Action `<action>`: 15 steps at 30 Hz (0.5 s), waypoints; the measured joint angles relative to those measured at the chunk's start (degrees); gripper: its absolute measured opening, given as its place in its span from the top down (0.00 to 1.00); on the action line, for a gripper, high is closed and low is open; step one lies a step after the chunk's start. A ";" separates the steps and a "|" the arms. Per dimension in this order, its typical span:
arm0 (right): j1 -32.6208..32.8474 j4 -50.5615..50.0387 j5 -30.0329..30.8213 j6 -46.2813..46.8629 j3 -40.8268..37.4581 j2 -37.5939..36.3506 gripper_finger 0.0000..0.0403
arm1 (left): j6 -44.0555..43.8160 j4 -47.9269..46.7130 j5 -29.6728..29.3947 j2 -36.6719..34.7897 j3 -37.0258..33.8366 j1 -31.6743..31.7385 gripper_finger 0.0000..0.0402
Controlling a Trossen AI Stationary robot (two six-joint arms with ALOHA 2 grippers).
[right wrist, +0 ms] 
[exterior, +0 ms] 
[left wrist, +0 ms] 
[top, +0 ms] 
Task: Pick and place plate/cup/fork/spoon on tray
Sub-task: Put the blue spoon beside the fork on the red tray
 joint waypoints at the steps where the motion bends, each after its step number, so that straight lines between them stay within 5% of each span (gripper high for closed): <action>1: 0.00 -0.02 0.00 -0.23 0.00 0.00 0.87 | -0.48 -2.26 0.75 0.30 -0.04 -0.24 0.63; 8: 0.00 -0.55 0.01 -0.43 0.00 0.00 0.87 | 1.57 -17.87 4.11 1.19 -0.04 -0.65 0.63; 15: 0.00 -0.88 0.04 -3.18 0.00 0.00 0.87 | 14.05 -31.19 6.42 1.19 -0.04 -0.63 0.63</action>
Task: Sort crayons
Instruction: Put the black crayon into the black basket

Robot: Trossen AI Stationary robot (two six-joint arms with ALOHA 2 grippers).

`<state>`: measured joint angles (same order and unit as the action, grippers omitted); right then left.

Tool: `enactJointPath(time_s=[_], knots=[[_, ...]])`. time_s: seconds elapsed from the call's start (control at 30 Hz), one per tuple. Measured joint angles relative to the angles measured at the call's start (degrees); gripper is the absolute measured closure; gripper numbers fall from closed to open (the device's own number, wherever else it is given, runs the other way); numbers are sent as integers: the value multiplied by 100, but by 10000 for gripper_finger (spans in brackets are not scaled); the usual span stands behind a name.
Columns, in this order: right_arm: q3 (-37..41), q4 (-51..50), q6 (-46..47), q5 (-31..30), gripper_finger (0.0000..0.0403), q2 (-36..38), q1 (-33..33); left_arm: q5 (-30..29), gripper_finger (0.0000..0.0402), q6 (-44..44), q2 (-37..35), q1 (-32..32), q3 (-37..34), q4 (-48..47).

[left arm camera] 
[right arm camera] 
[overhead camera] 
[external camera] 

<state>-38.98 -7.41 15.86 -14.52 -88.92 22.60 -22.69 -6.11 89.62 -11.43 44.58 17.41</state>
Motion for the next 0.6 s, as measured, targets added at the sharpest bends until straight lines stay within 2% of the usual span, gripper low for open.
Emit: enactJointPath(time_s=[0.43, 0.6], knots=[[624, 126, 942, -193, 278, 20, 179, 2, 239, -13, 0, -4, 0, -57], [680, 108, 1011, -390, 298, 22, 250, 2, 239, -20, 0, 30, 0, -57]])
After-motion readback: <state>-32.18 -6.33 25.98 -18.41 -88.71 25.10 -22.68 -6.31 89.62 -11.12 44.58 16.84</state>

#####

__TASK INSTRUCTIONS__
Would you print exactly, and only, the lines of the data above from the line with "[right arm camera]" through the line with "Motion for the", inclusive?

__REPLY TO THE TASK__
[right arm camera] 
[overhead camera] 
[external camera] 

<state>-38.98 -7.41 15.86 -14.52 -88.92 22.60 -22.69 -6.11 89.62 -11.43 44.58 17.41</state>
Motion for the next 0.6 s, as measured, targets added at the sharpest bends until straight lines stay within 2% of the usual span, gripper low for open.

No further output is required.